HOW TO COMPLETE THIS TASK: Write back each entry precisely as it is given.

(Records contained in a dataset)
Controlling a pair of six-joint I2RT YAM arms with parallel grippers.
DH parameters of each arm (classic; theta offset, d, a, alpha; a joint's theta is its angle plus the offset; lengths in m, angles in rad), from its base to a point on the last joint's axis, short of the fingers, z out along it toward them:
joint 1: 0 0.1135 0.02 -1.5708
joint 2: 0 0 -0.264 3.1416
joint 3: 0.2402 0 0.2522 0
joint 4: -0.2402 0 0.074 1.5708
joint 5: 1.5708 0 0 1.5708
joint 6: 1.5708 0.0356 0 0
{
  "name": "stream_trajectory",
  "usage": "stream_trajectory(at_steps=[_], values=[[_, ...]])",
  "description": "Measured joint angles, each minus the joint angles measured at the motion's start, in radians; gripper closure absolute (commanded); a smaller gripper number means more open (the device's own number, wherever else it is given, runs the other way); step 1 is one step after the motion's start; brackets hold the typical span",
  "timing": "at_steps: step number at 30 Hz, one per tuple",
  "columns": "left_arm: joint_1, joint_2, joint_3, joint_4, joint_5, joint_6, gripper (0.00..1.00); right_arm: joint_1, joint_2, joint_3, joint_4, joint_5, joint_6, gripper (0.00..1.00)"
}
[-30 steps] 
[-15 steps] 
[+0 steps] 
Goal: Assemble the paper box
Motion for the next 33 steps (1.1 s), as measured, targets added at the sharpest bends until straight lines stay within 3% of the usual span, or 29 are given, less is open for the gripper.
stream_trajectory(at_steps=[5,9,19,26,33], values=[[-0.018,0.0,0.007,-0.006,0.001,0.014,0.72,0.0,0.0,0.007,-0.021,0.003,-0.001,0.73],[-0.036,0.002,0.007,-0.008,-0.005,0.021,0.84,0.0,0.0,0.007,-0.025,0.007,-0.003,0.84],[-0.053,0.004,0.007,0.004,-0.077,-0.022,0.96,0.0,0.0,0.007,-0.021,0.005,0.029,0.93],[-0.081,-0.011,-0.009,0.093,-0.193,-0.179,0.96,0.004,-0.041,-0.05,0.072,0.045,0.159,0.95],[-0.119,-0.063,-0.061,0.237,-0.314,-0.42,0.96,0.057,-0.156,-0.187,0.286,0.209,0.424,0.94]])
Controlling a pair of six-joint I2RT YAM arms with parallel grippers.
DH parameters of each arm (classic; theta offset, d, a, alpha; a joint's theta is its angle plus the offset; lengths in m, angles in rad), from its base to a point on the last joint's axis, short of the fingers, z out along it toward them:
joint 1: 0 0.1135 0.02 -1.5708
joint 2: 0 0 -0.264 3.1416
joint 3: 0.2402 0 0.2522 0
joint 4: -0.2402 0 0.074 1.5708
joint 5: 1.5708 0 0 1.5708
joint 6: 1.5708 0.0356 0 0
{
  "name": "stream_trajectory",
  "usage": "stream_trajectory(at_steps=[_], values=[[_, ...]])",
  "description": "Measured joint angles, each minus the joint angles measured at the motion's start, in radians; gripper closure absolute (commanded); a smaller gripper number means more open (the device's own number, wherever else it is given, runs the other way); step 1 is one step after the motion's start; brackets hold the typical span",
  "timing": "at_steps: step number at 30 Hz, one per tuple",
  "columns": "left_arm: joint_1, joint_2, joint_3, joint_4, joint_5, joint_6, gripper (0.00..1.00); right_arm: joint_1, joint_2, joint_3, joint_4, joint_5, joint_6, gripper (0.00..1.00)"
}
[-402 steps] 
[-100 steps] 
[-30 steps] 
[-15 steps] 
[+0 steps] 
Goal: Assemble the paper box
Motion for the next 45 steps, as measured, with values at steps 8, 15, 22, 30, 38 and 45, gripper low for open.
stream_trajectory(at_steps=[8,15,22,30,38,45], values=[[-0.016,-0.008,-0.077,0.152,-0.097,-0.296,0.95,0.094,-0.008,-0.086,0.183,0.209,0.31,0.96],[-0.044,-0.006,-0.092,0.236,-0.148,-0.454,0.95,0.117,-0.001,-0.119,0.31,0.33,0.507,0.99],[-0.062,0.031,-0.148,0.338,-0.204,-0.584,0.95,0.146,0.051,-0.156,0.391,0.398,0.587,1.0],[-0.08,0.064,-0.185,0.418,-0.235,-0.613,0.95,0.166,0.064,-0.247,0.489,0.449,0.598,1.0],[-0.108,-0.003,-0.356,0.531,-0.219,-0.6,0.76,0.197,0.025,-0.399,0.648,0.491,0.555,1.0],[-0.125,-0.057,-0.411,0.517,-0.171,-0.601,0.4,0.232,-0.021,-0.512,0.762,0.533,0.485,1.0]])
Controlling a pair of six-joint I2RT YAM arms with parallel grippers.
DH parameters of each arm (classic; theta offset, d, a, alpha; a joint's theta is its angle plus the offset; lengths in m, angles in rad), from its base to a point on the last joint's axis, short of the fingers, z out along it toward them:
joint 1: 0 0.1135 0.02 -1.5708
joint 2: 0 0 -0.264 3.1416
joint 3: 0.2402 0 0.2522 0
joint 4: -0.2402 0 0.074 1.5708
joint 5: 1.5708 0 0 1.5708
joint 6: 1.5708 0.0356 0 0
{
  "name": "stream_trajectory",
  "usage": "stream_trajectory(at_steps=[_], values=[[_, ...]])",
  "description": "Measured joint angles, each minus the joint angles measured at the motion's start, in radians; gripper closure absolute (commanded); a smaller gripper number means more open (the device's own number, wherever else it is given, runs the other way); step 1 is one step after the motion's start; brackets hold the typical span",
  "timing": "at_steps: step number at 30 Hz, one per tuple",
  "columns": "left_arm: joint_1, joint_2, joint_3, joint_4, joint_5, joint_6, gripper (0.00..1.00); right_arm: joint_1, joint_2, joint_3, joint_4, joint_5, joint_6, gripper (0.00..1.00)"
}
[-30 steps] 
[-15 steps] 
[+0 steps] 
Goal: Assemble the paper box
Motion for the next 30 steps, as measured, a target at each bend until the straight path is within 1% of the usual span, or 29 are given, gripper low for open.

REPLY:
Controlling a pair of six-joint I2RT YAM arms with parallel grippers.
DH parameters of each arm (classic; theta offset, d, a, alpha; a joint's theta is its angle plus the offset; lengths in m, angles in rad), from its base to a point on the last joint's axis, short of the fingers, z out along it toward them:
joint 1: 0 0.1135 0.02 -1.5708
joint 2: 0 0 -0.264 3.1416
joint 3: 0.2402 0 0.2522 0
joint 4: -0.2402 0 0.074 1.5708
joint 5: 1.5708 0 0 1.5708
joint 6: 1.5708 0.0356 0 0
{
  "name": "stream_trajectory",
  "usage": "stream_trajectory(at_steps=[_], values=[[_, ...]])",
  "description": "Measured joint angles, each minus the joint angles measured at the motion's start, in radians; gripper closure absolute (commanded); a smaller gripper number means more open (the device's own number, wherever else it is given, runs the other way); step 1 is one step after the motion's start; brackets hold the typical span",
  "timing": "at_steps: step number at 30 Hz, one per tuple",
  "columns": "left_arm: joint_1, joint_2, joint_3, joint_4, joint_5, joint_6, gripper (0.00..1.00); right_arm: joint_1, joint_2, joint_3, joint_4, joint_5, joint_6, gripper (0.00..1.00)"
}
[-30 steps] 
[-15 steps] 
[+0 steps] 
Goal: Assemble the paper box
Motion for the next 33 steps (1.1 s), as measured, targets added at the sharpest bends until straight lines stay within 3% of the usual span, or 29 are given, less is open for the gripper.
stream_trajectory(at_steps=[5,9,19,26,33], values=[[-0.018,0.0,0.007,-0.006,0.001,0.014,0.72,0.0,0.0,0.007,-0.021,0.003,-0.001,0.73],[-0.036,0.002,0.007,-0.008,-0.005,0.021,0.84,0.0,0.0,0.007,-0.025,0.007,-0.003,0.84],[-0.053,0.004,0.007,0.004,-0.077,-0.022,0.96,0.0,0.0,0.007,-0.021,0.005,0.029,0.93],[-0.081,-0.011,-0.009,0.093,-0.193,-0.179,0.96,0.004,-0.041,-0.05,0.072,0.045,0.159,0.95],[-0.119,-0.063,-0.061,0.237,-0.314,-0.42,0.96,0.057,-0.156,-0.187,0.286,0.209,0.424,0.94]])
Controlling a pair of six-joint I2RT YAM arms with parallel grippers.
DH parameters of each arm (classic; theta offset, d, a, alpha; a joint's theta is its angle plus the offset; lengths in m, angles in rad), from its base to a point on the last joint's axis, short of the fingers, z out along it toward them:
joint 1: 0 0.1135 0.02 -1.5708
joint 2: 0 0 -0.264 3.1416
joint 3: 0.2402 0 0.2522 0
joint 4: -0.2402 0 0.074 1.5708
joint 5: 1.5708 0 0 1.5708
joint 6: 1.5708 0.0356 0 0
{
  "name": "stream_trajectory",
  "usage": "stream_trajectory(at_steps=[_], values=[[_, ...]])",
  "description": "Measured joint angles, each minus the joint angles measured at the motion's start, in radians; gripper closure absolute (commanded); a smaller gripper number means more open (the device's own number, wherever else it is given, runs the other way); step 1 is one step after the motion's start; brackets hold the typical span",
  "timing": "at_steps: step number at 30 Hz, one per tuple",
  "columns": "left_arm: joint_1, joint_2, joint_3, joint_4, joint_5, joint_6, gripper (0.00..1.00); right_arm: joint_1, joint_2, joint_3, joint_4, joint_5, joint_6, gripper (0.00..1.00)"
}
[-402 steps] 
[-100 steps] 
[-30 steps] 
[-15 steps] 
[+0 steps] 
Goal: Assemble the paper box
Motion for the next 45 steps, as measured, with values at steps 8, 15, 22, 30, 38 and 45, gripper low for open.
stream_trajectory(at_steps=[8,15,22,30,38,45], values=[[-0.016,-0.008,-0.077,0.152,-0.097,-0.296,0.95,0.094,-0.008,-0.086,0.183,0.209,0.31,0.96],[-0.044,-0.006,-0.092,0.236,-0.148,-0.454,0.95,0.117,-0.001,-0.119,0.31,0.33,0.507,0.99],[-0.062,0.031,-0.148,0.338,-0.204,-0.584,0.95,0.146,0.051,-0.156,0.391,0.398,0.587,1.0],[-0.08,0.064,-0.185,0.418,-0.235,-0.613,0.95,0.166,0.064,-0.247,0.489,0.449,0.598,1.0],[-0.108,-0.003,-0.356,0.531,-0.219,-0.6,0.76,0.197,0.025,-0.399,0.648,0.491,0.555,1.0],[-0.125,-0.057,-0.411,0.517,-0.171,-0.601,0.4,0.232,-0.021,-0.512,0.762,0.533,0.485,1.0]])
Controlling a pair of six-joint I2RT YAM arms with parallel grippers.
DH parameters of each arm (classic; theta offset, d, a, alpha; a joint's theta is its angle plus the offset; lengths in m, angles in rad), from its base to a point on the last joint's axis, short of the fingers, z out along it toward them:
joint 1: 0 0.1135 0.02 -1.5708
joint 2: 0 0 -0.264 3.1416
joint 3: 0.2402 0 0.2522 0
joint 4: -0.2402 0 0.074 1.5708
joint 5: 1.5708 0 0 1.5708
joint 6: 1.5708 0.0356 0 0
{
  "name": "stream_trajectory",
  "usage": "stream_trajectory(at_steps=[_], values=[[_, ...]])",
  "description": "Measured joint angles, each minus the joint angles measured at the motion's start, in radians; gripper closure absolute (commanded); a smaller gripper number means more open (the device's own number, wherever else it is given, runs the other way); step 1 is one step after the motion's start; brackets hold the typical span",
  "timing": "at_steps: step number at 30 Hz, one per tuple",
  "columns": "left_arm: joint_1, joint_2, joint_3, joint_4, joint_5, joint_6, gripper (0.00..1.00); right_arm: joint_1, joint_2, joint_3, joint_4, joint_5, joint_6, gripper (0.00..1.00)"
}
[-30 steps] 
[-15 steps] 
[+0 steps] 
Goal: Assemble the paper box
Motion for the next 30 steps, as measured, a target at each bend until the straight path is within 1% of the usual span, or 29 are given, gripper low for open.

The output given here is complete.